**ASSIGNMENT:**
Which lines of the entries contain the string "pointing"? Please find them and copy them.

**STORED DATA:**
....
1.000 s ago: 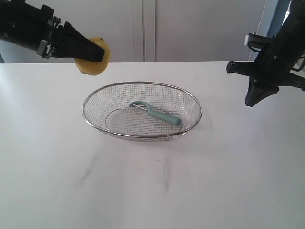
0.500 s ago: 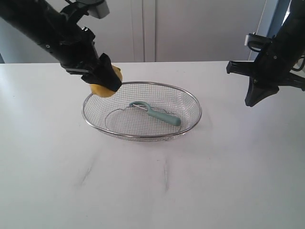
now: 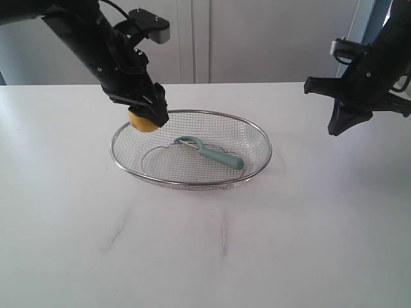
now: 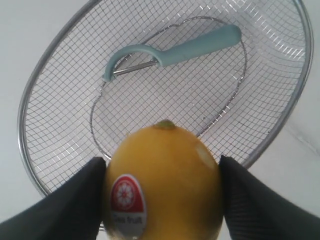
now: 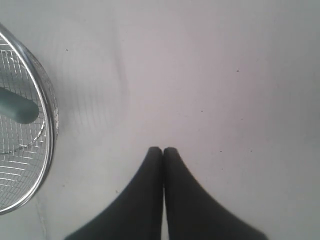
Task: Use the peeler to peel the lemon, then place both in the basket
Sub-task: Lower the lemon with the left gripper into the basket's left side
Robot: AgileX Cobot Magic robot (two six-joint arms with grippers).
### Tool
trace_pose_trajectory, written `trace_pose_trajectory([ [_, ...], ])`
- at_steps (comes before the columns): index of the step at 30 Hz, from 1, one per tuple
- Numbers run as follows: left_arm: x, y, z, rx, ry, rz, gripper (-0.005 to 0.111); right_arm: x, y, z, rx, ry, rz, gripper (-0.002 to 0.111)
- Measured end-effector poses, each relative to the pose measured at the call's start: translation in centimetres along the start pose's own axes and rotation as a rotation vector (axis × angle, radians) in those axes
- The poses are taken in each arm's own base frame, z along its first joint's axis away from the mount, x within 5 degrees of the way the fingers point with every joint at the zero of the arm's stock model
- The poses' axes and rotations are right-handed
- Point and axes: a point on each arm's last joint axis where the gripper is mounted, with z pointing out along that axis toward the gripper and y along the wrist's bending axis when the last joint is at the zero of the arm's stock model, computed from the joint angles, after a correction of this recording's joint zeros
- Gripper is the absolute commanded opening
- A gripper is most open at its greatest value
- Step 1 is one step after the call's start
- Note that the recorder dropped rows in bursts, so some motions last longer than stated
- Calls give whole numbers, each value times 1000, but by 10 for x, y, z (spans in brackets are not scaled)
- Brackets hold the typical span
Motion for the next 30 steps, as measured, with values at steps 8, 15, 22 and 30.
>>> trace_pose_trajectory([
  [8,2,10,42,-8,25,-14,0,-3,0,0,-2,-35,0,0],
  [15,7,18,80,-11,50,-28,0,-5,0,0,-4,-56,0,0],
  [22,9,23,100,-30,33,-35,0,-6,0,0,-4,-66,0,0],
  [30,12,25,112,-33,38,-38,0,-9,1,0,-7,-100,0,0],
])
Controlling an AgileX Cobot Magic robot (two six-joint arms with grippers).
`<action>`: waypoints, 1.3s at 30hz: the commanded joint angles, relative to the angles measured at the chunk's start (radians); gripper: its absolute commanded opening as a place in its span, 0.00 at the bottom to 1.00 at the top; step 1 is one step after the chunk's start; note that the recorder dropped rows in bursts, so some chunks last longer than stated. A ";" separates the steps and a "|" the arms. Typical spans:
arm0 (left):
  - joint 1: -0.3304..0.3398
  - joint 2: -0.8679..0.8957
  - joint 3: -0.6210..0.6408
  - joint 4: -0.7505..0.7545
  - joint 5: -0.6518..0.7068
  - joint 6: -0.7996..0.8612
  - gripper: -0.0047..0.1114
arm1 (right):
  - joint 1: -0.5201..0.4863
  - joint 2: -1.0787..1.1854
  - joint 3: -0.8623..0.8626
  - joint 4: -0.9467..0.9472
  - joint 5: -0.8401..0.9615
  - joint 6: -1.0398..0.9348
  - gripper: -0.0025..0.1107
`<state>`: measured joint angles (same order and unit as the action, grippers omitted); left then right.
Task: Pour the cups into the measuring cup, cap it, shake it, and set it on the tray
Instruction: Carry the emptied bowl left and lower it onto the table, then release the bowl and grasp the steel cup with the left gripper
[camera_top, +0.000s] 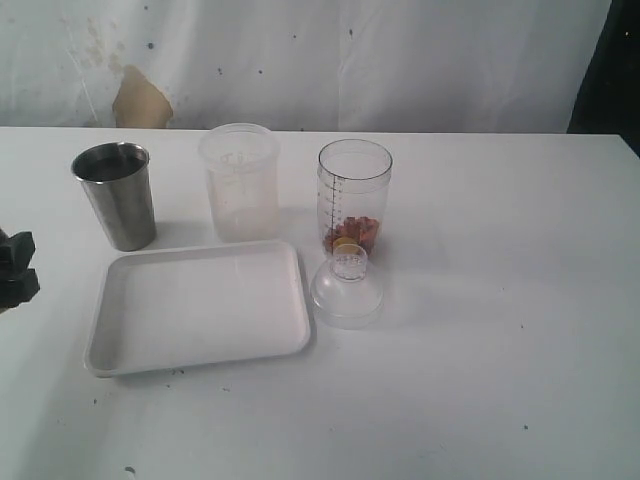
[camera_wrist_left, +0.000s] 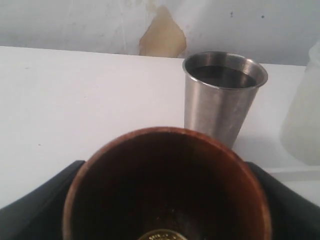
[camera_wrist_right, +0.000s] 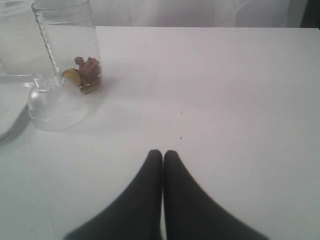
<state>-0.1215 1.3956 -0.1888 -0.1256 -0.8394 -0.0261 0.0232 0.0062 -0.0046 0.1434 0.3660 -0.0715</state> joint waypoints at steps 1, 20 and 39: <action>0.000 0.070 0.004 -0.014 -0.053 0.002 0.04 | 0.006 -0.006 0.005 -0.003 -0.008 0.000 0.02; 0.000 0.290 0.004 -0.082 -0.101 -0.031 0.07 | 0.006 -0.006 0.005 -0.003 -0.008 0.066 0.02; 0.000 0.313 0.004 -0.082 -0.047 -0.048 0.90 | 0.006 -0.006 0.005 -0.003 -0.008 0.066 0.02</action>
<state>-0.1215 1.7143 -0.1905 -0.1971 -0.8991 -0.0717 0.0232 0.0062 -0.0046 0.1434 0.3660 -0.0089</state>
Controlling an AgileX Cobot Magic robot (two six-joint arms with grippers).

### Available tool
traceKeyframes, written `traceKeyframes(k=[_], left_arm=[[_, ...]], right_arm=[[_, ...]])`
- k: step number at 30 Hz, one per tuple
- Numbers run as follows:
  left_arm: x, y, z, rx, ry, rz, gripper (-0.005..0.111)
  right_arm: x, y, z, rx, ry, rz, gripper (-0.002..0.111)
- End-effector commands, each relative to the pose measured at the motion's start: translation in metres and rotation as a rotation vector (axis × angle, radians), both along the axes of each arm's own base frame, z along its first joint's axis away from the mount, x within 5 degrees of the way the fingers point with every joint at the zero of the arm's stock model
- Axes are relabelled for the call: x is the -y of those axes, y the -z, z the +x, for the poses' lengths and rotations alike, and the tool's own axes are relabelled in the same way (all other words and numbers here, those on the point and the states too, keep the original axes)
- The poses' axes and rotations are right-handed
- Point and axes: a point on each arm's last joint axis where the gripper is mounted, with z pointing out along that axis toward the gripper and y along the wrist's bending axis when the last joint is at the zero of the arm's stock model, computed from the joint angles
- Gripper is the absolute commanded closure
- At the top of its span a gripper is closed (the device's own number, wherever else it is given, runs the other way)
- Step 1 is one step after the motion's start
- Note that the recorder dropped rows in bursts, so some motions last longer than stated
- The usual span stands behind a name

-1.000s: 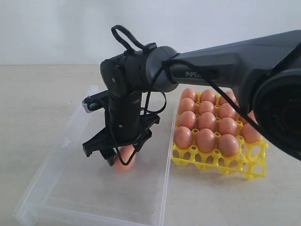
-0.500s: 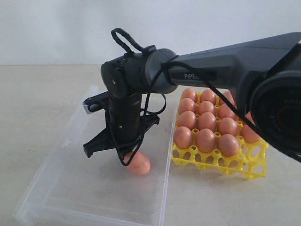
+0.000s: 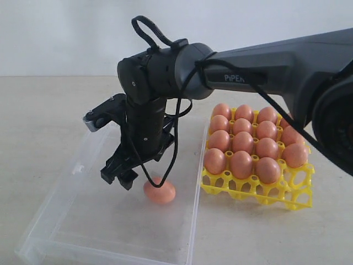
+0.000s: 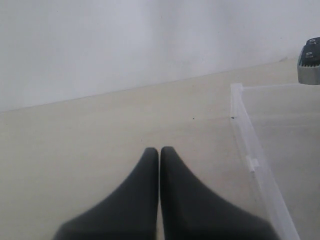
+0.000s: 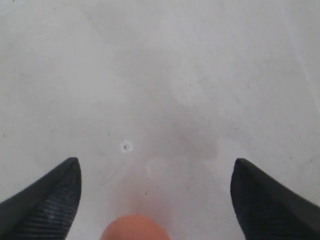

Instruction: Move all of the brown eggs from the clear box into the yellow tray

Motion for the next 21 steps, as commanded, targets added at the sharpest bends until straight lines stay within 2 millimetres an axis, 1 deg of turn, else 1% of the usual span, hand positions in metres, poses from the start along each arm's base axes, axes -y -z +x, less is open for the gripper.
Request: traceKeyframes(k=[1, 7, 17, 19, 20, 21], left_arm=[[0.0, 0.0, 0.0, 0.003, 0.003, -0.011, 0.105], [0.0, 0.0, 0.0, 0.003, 0.003, -0.011, 0.105], [0.0, 0.0, 0.0, 0.003, 0.003, -0.011, 0.105], [0.0, 0.0, 0.0, 0.003, 0.003, -0.011, 0.105], [0.0, 0.0, 0.0, 0.003, 0.003, -0.011, 0.105], [0.0, 0.0, 0.0, 0.003, 0.003, -0.011, 0.105]], right_arm=[[0.005, -0.012, -0.003, -0.017, -0.015, -0.028, 0.029], [0.015, -0.014, -0.013, -0.117, -0.024, -0.127, 0.029], [0.015, 0.002, -0.014, -0.149, -0.117, -0.175, 0.029], [0.015, 0.005, -0.013, -0.147, -0.12, -0.178, 0.034], [0.014, 0.006, -0.012, -0.14, -0.119, -0.172, 0.04], [0.013, 0.008, -0.011, -0.128, -0.12, -0.167, 0.048]])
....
**WRITTEN ANSWER:**
- Point and axes: a point on each arm's last joint axis where the gripper is mounted, with z pointing out along that axis toward the gripper and y along the wrist's bending axis when the last joint is at the zero of the arm's stock model, computed from the joint angles, after a correction of this recording's joint zeros
- Point and axes: a point on each arm's last joint axis where the gripper is mounted, with z pointing out along that axis toward the gripper and y along the wrist's bending axis when the last joint is at the zero of the arm's stock model, computed from the joint angles

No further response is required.